Task statement: Could you output the complete listing given below exactly?

Provided data:
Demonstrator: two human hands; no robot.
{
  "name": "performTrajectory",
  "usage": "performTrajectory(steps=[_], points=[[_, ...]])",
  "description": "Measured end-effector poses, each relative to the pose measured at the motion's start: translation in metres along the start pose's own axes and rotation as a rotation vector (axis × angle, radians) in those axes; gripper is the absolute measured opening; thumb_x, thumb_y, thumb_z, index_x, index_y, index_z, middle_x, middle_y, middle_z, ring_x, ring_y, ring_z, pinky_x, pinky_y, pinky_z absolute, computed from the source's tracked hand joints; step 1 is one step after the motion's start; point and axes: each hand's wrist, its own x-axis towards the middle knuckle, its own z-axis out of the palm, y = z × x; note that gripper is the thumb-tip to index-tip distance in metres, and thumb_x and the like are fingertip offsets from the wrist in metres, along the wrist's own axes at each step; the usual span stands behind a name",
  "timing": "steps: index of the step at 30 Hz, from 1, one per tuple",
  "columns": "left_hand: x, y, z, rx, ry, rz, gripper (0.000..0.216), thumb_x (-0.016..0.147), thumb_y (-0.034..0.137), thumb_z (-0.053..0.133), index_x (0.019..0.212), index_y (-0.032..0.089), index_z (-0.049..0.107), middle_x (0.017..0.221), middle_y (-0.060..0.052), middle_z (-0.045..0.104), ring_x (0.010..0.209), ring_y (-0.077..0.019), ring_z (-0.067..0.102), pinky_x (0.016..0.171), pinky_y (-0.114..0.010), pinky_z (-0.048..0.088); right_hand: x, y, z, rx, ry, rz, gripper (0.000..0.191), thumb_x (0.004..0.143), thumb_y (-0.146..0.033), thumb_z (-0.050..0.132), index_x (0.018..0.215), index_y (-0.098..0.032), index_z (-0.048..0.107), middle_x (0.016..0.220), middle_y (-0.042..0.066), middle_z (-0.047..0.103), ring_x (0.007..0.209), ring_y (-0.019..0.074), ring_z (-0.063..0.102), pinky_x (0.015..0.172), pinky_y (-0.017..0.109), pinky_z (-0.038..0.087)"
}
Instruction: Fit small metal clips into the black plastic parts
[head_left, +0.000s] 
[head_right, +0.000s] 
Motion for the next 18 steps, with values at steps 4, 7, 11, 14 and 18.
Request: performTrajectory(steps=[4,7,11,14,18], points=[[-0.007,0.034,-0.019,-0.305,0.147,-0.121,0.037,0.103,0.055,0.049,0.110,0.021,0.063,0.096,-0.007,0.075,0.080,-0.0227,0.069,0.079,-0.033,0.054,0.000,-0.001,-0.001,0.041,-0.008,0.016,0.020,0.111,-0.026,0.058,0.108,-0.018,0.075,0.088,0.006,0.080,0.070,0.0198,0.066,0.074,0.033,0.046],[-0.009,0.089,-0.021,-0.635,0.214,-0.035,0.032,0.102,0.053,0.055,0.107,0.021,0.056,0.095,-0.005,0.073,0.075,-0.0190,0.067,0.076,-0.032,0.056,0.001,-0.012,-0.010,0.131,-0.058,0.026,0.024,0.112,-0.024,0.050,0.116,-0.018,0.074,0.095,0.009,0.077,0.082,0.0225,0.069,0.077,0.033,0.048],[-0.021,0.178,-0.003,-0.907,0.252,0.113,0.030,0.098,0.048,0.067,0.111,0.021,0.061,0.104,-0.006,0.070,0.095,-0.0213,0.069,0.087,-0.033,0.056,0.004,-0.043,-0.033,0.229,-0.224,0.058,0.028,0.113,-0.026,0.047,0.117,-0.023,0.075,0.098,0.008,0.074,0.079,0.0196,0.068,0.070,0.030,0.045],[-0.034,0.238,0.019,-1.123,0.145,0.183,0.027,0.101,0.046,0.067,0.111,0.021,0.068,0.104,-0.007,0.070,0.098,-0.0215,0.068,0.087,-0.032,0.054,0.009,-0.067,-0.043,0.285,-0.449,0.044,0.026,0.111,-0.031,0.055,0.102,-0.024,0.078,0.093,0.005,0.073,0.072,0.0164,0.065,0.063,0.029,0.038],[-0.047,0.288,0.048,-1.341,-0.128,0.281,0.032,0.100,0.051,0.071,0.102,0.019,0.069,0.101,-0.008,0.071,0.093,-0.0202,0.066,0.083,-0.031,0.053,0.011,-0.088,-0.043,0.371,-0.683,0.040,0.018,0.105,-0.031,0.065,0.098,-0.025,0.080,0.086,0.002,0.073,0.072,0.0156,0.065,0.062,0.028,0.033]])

Task answer:
Demonstrator: two human hands; no robot.
{
  "name": "performTrajectory",
  "usage": "performTrajectory(steps=[_], points=[[_, ...]])",
  "description": "Measured end-effector poses, each relative to the pose measured at the motion's start: translation in metres along the start pose's own axes and rotation as a rotation vector (axis × angle, radians) in those axes; gripper is the absolute measured opening; thumb_x, thumb_y, thumb_z, index_x, index_y, index_z, middle_x, middle_y, middle_z, ring_x, ring_y, ring_z, pinky_x, pinky_y, pinky_z absolute, computed from the source's tracked hand joints; step 1 is one step after the motion's start; point and axes: each hand's wrist, its own x-axis towards the middle knuckle, its own z-axis out of the palm, y = z × x; note that gripper is the thumb-tip to index-tip distance in metres, and thumb_x and the like are fingertip offsets from the wrist in metres, along the wrist's own axes at each step; the usual span stands behind a name",
  "timing": "steps: index of the step at 30 Hz, from 1, one per tuple",
  "columns": "left_hand: x, y, z, rx, ry, rz, gripper (0.000..0.216), thumb_x (-0.016..0.147), thumb_y (-0.034..0.137), thumb_z (-0.053..0.133), index_x (0.019..0.212), index_y (-0.032..0.089), index_z (-0.049..0.107), middle_x (0.017..0.221), middle_y (-0.060..0.052), middle_z (-0.045..0.104), ring_x (0.010..0.209), ring_y (-0.077..0.019), ring_z (-0.067..0.102), pinky_x (0.016..0.171), pinky_y (-0.114..0.010), pinky_z (-0.048..0.088); right_hand: x, y, z, rx, ry, rz, gripper (0.000..0.191), thumb_x (0.004..0.143), thumb_y (-0.146..0.033), thumb_z (-0.050..0.132), index_x (0.018..0.215), index_y (-0.098..0.032), index_z (-0.048..0.107), middle_x (0.016..0.220), middle_y (-0.042..0.066), middle_z (-0.047..0.103), ring_x (0.007..0.209), ring_y (-0.019..0.074), ring_z (-0.063..0.102), pinky_x (0.015..0.172), pinky_y (-0.017..0.109), pinky_z (-0.038..0.087)"
}
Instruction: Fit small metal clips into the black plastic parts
[head_left, +0.000s] 
[head_right, +0.000s] 
Motion for the next 18 steps, with values at steps 4, 7, 11, 14 and 18.
Request: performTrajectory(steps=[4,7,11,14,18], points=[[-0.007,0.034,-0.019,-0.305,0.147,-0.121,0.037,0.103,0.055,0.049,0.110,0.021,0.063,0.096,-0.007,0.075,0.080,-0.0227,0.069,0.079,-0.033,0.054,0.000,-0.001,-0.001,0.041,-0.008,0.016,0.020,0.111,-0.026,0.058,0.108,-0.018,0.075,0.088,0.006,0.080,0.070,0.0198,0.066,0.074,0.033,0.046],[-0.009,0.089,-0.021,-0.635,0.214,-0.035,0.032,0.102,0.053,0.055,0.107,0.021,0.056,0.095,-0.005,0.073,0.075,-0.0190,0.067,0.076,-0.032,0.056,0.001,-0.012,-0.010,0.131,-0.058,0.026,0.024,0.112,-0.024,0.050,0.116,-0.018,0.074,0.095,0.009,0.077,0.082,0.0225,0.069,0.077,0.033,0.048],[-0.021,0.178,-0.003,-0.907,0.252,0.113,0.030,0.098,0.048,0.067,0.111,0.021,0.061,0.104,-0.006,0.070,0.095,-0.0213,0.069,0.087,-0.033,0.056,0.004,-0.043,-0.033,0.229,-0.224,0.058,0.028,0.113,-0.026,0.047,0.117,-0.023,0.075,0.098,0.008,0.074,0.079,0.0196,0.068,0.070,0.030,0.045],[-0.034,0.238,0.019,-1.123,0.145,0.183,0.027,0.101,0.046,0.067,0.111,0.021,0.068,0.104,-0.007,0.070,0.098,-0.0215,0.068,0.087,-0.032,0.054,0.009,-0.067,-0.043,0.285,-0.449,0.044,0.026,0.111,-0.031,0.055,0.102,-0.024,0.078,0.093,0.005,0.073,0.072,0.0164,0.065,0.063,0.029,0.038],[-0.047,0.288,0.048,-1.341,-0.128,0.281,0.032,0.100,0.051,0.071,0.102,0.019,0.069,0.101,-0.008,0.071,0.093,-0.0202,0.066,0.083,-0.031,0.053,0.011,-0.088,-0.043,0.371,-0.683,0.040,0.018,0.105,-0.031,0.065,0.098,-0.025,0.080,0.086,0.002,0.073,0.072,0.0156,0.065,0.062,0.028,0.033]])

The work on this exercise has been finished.